Originally posted by UofMemphis
View Post
Ultimately the AAC, and Big East before it, are reactionary. They are almost never proactive. And so while I would LOVE for WSU to join the AAC right now ... it would not surprise me at all for the AAC to hold off for a few years, wait until UConn and Cinci bolt, and then realize their basketball conference has fallen out of the top ten and try to overcompensate by chasing WSU, VCU, and other regularly successful teams. And at that point the AAC might not be an improvement.
Personally, I'd add three to five basketball-only schools and create a 14 or 16 team basketball conference, with WSU, VCU, Dayton, and maybe Saint Louis, George Washington, Davidson, etc. Maximize the value of basketball revenue, ride it to a strong TV contract and maximized NCAA shares, while simultaneously weakening the MVC, A10, and Big East (who will inevitably poach Dayton/SLU if the AAC doesn't first), all of the AAC's theoretical rivals at this point. Ride that strength to a gradual strengthening of the football side. But that kind of thinking would drive AAC fans crazy.

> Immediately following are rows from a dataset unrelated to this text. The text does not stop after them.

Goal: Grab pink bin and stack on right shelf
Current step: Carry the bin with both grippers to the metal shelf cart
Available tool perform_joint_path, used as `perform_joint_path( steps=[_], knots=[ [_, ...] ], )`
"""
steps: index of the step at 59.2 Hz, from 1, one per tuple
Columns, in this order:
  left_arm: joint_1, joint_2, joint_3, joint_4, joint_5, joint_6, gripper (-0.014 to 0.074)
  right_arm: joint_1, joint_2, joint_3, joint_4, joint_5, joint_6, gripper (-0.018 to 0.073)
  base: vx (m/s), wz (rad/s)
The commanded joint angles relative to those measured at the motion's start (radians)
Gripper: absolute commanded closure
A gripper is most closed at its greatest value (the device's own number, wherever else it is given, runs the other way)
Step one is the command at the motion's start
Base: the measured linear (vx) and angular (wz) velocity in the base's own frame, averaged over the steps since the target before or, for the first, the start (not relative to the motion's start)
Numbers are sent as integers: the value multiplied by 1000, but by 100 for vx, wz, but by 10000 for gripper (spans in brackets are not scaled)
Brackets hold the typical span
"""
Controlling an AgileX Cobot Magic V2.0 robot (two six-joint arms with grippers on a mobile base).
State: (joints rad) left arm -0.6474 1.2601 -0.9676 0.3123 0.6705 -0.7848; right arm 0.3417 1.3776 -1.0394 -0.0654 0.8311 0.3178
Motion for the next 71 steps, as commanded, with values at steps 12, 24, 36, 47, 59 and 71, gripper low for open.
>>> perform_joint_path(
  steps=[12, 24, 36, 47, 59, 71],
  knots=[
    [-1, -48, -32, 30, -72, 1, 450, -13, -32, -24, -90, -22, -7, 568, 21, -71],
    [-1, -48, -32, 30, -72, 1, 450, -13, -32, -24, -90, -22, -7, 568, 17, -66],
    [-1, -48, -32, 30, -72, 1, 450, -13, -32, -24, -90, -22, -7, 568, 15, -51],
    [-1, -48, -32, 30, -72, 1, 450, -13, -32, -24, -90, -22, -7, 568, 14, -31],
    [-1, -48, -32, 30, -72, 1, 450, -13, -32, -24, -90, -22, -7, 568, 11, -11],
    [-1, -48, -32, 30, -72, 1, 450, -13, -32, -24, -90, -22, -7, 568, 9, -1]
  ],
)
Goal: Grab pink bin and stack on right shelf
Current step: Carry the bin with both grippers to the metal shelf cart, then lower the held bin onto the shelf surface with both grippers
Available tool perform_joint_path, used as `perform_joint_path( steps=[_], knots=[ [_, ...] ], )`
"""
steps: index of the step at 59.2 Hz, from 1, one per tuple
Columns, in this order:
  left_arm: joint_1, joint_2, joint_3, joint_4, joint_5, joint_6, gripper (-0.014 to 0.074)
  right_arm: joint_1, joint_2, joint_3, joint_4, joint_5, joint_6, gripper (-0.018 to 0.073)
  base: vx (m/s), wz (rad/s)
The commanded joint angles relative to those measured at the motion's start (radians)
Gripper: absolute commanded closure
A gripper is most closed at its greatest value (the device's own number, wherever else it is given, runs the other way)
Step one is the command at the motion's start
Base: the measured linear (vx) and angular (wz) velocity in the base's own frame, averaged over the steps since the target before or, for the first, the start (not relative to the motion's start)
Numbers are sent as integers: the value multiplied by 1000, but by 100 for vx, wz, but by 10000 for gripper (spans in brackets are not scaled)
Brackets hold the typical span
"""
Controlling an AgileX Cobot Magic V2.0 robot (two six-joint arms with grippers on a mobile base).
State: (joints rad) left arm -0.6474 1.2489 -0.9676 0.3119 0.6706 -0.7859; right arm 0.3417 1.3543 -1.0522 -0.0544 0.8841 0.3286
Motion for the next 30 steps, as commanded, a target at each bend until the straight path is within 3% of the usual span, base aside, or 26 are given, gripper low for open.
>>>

Don't get me wrong, I would do whatever I could to get WSU in the AAC right now. But the difference between that thread and every other thread I've seen on WSU joining the AAC over the last three years is hilariously large. We haven't changed at all, other than continuing to do what we've been doing -- the difference is that now AAC fans on there legitimately don't think they can poach teams from the A10. Proactively move from a position of strength, don't react by moving from a position of weakness. Unfortunately some people can't look logically at the future until they're in a position of weakness.